Ditch: those that I want just for information I could get elsewhere, and don't need to have right at hand (i.e., for work). That gets rid of a huge bunch nowadays, because of on-line sources.
Don't Ditch: the rest. You'll thank yourself later.

Yes, as I cull each year, more books do move from the "want again" to the "not care" category. But that's because I'm a reader, not an archivist. But I try to serve my future reader-self.
P.S. Ditch means "give to the library" -- they'll go to shelves or fund-raising book sales -- either way, into the hands of another reader.
posted by Bet Glenn at 9:34 AM on January 18, 2010


1. Might my kid want to read it?
posted by xo at 9:42 AM on January 18, 2010


In my last move, a friend came over and took each book off the shelf, one by one, held it up, and said "Why do you love this book?"
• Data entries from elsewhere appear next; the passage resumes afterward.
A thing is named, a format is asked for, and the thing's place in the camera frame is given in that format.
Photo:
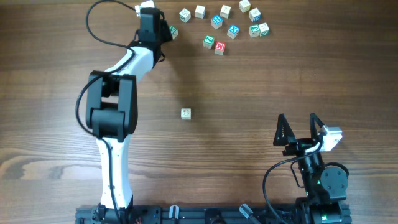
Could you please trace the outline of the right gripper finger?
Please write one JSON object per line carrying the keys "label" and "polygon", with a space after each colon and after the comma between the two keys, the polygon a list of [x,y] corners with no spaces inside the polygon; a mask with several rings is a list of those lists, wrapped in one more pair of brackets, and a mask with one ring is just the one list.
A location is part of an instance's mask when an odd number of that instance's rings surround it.
{"label": "right gripper finger", "polygon": [[315,114],[310,114],[310,134],[312,143],[316,144],[319,141],[318,137],[318,128],[322,128],[324,126],[323,121]]}
{"label": "right gripper finger", "polygon": [[296,142],[296,137],[292,131],[284,114],[280,114],[277,120],[277,129],[273,141],[274,146],[286,146]]}

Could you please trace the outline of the blue letter X block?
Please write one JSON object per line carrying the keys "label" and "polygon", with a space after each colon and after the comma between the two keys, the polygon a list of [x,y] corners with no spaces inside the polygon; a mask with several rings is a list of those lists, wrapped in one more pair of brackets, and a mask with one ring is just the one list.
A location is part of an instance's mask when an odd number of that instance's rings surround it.
{"label": "blue letter X block", "polygon": [[227,36],[230,37],[230,38],[232,38],[232,39],[235,39],[235,38],[237,37],[238,33],[239,33],[239,27],[236,26],[236,25],[234,25],[234,24],[232,24],[232,25],[228,28]]}

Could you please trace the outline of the plain block with red drawing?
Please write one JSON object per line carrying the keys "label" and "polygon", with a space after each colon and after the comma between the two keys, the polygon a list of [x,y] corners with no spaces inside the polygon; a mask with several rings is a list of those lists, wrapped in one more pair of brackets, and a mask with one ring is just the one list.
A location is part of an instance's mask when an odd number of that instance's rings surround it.
{"label": "plain block with red drawing", "polygon": [[192,118],[192,110],[190,108],[182,108],[181,109],[181,119],[191,119]]}

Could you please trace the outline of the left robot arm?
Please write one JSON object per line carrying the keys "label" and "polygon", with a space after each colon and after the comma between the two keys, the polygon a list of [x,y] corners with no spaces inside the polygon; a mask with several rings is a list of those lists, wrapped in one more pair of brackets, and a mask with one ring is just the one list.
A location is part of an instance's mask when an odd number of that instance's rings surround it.
{"label": "left robot arm", "polygon": [[129,184],[128,150],[138,120],[137,83],[164,60],[162,44],[172,40],[164,13],[154,6],[135,8],[140,28],[125,56],[112,68],[92,71],[87,86],[86,125],[101,153],[103,193],[100,223],[137,223]]}

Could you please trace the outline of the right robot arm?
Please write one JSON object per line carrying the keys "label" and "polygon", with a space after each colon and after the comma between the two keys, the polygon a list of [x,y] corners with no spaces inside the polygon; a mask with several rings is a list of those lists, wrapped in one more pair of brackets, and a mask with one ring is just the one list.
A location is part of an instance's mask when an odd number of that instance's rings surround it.
{"label": "right robot arm", "polygon": [[284,156],[292,156],[302,176],[305,197],[297,198],[291,211],[277,209],[278,221],[286,223],[351,223],[349,206],[344,204],[348,169],[337,162],[325,163],[323,152],[330,152],[342,139],[339,127],[325,125],[310,115],[309,138],[296,138],[284,114],[277,120],[273,145],[284,146]]}

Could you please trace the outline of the green letter V block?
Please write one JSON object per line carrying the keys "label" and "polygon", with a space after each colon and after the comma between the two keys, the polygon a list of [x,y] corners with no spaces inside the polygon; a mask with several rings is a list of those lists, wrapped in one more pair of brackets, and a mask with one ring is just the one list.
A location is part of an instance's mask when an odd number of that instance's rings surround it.
{"label": "green letter V block", "polygon": [[172,35],[172,39],[174,40],[178,36],[178,29],[174,26],[170,26],[169,29]]}

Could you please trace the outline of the plain wooden block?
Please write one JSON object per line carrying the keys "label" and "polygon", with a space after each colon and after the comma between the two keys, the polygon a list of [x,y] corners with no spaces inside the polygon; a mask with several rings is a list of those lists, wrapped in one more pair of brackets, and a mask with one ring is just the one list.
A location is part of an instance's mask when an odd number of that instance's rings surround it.
{"label": "plain wooden block", "polygon": [[205,6],[197,5],[195,9],[195,17],[204,19],[205,18]]}

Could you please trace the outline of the green letter Z block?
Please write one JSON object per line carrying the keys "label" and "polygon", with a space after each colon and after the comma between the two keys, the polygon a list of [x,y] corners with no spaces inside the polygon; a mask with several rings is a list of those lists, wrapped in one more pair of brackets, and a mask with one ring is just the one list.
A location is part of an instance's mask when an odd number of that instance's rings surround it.
{"label": "green letter Z block", "polygon": [[205,38],[203,39],[203,46],[205,48],[211,49],[213,44],[215,42],[215,38],[210,36],[210,35],[206,35]]}

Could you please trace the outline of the blue letter H block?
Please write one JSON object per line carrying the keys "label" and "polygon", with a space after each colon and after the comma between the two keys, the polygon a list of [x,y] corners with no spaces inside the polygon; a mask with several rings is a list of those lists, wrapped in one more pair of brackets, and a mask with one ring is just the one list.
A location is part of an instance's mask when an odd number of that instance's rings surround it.
{"label": "blue letter H block", "polygon": [[211,26],[218,29],[223,25],[223,18],[220,15],[215,15],[211,18]]}

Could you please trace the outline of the red letter M block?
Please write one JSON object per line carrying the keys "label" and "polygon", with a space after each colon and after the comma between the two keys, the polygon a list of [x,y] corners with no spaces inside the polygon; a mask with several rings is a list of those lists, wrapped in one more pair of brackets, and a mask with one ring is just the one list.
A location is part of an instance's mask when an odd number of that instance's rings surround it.
{"label": "red letter M block", "polygon": [[215,54],[223,55],[224,51],[225,51],[225,48],[226,48],[226,44],[224,42],[217,41],[215,43],[215,48],[214,48]]}

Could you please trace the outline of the plain block with green side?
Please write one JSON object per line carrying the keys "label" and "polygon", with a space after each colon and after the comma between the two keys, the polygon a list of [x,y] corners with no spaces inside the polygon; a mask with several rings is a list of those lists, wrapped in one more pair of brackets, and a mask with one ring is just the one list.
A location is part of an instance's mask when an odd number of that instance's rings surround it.
{"label": "plain block with green side", "polygon": [[220,10],[220,16],[228,19],[231,12],[231,7],[227,5],[222,5]]}

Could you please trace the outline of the block with yellow side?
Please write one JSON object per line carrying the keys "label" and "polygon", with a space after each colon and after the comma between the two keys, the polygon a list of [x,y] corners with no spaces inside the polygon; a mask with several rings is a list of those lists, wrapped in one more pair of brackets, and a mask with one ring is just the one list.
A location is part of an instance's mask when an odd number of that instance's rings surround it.
{"label": "block with yellow side", "polygon": [[251,3],[248,0],[240,0],[239,9],[242,13],[247,12],[251,8]]}

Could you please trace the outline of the block with blue side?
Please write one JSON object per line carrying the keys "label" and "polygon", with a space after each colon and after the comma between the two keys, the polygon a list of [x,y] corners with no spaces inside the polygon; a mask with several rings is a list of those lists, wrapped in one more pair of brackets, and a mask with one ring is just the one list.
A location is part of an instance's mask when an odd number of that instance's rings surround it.
{"label": "block with blue side", "polygon": [[252,22],[256,22],[261,18],[261,12],[258,8],[251,9],[249,11],[249,18]]}

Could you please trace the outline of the block with green drawing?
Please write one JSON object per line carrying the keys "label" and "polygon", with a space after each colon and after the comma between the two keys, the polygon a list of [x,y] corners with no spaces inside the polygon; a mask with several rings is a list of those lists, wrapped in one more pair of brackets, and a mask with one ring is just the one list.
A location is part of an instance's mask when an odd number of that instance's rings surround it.
{"label": "block with green drawing", "polygon": [[260,29],[260,34],[259,34],[260,37],[269,34],[270,28],[269,28],[269,26],[267,25],[266,22],[262,23],[262,24],[259,24],[259,29]]}

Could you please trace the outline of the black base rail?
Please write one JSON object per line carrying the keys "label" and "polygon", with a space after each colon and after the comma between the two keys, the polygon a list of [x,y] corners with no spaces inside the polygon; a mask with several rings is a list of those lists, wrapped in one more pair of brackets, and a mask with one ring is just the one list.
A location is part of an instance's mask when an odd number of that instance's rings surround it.
{"label": "black base rail", "polygon": [[120,211],[122,223],[351,223],[349,205],[306,206],[279,204],[275,211],[277,219],[267,206],[239,207],[170,207],[135,206]]}

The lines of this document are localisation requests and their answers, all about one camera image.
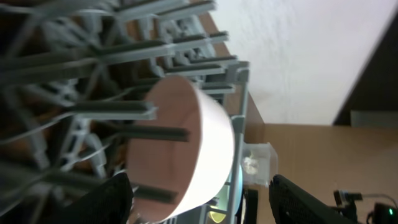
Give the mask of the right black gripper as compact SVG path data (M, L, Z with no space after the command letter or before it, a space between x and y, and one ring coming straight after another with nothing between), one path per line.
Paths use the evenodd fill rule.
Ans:
M362 194L336 190L333 196L336 203L333 209L354 223L361 223L362 220L367 224L397 224L397 202L386 194ZM356 204L368 199L373 199L366 204L369 211L366 216L358 217Z

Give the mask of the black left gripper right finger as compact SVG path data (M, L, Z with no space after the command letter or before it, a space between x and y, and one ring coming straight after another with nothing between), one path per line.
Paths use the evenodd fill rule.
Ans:
M325 205L283 175L269 184L269 203L276 223L352 224L353 220Z

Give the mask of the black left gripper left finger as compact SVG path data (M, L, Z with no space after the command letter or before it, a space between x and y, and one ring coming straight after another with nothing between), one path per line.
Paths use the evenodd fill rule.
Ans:
M134 194L125 173L115 175L52 217L53 224L126 224Z

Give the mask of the yellow plastic plate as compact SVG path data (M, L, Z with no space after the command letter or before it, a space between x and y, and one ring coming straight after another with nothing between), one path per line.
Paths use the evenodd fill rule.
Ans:
M225 218L226 218L226 214L224 213L218 213L218 212L214 212L214 211L210 211L208 213L208 216L211 218L211 220L215 223L221 223Z

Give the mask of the pink plastic bowl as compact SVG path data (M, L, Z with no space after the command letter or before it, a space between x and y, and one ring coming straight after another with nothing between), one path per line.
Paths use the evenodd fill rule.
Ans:
M132 139L126 173L138 185L175 192L173 203L135 198L147 222L161 222L211 200L224 186L234 157L234 130L224 108L190 80L174 75L159 80L146 95L154 120L138 126L183 128L188 141Z

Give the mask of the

If I didn't have a good answer, or realized I didn't actually love that book, he put it in the discard pile. The first few dozen interrogations were painful, but after a few hundred, I was able to do it myself without him standing there. It's a good exercise, even if you end up keeping the book, to figure out what it is you love about it.
posted by judith at 7:11 PM on January 18, 2010 [2 favorites]


Give them all to friends and family from whom you can borrow or steal them back as needed. Now they're using up their shelves, not yours.